§ **Records for the exercise**
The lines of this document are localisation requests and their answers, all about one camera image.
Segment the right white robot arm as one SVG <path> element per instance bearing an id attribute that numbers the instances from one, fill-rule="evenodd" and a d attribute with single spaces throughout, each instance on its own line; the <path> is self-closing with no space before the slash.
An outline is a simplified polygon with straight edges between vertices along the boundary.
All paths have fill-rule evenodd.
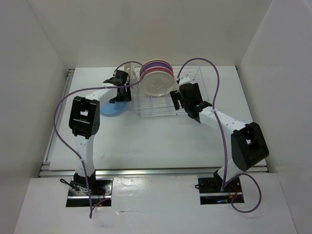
---
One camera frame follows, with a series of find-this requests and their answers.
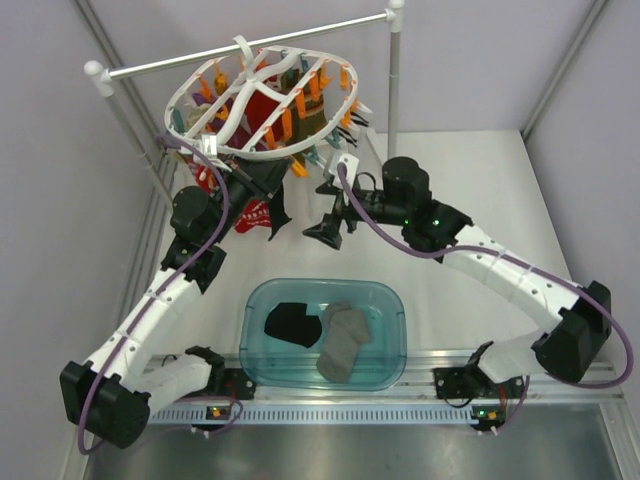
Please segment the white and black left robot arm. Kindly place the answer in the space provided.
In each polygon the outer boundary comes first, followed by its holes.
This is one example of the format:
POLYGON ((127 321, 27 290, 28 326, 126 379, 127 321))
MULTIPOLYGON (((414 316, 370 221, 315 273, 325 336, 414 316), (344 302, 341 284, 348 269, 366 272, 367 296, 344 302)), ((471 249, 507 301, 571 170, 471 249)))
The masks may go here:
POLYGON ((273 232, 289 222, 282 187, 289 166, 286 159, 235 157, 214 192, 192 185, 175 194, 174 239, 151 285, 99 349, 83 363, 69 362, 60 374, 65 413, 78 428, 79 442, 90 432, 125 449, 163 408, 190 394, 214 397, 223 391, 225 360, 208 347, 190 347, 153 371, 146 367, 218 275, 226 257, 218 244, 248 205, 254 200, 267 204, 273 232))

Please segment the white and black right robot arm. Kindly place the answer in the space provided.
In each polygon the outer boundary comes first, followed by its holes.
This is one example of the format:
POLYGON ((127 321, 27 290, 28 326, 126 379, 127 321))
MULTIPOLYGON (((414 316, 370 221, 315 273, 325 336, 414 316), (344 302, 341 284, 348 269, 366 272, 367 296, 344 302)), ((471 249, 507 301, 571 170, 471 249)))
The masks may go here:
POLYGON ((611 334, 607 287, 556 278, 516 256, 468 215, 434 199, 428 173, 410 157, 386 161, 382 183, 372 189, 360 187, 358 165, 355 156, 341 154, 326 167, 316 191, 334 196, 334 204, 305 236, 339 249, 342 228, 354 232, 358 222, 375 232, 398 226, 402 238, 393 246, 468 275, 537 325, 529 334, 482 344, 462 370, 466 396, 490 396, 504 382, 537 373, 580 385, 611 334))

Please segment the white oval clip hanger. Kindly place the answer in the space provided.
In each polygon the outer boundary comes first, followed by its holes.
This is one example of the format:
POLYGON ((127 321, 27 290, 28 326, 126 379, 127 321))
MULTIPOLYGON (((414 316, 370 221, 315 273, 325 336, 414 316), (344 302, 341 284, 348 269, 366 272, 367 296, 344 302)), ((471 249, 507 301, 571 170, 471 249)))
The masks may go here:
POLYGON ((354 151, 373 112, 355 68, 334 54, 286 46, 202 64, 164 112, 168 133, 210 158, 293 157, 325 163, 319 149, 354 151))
...
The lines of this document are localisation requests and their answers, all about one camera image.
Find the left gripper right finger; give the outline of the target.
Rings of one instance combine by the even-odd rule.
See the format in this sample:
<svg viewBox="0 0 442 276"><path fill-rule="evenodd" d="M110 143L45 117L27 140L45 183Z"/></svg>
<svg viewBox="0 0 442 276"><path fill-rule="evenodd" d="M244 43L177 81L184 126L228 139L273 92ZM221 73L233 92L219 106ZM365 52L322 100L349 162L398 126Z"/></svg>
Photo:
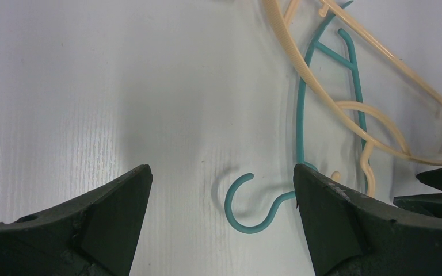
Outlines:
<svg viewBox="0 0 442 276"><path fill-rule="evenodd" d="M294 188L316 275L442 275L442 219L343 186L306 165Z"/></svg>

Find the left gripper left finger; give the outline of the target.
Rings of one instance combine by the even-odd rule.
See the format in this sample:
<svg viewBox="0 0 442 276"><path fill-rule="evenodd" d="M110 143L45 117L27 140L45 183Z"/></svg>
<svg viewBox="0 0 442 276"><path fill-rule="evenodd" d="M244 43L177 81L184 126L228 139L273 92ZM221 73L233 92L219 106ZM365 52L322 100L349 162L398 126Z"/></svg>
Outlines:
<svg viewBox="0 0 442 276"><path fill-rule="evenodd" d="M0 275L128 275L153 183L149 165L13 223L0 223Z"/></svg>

§ **Problem requirements**
Which lines above contain "provided"? Show each of them.

§ **Result of the task**
Please segment the white and black left robot arm. Kindly place the answer in the space provided.
Please segment the white and black right robot arm. Kindly place the answer in the space provided.
Please segment the white oval clip hanger. Kindly place the answer in the space provided.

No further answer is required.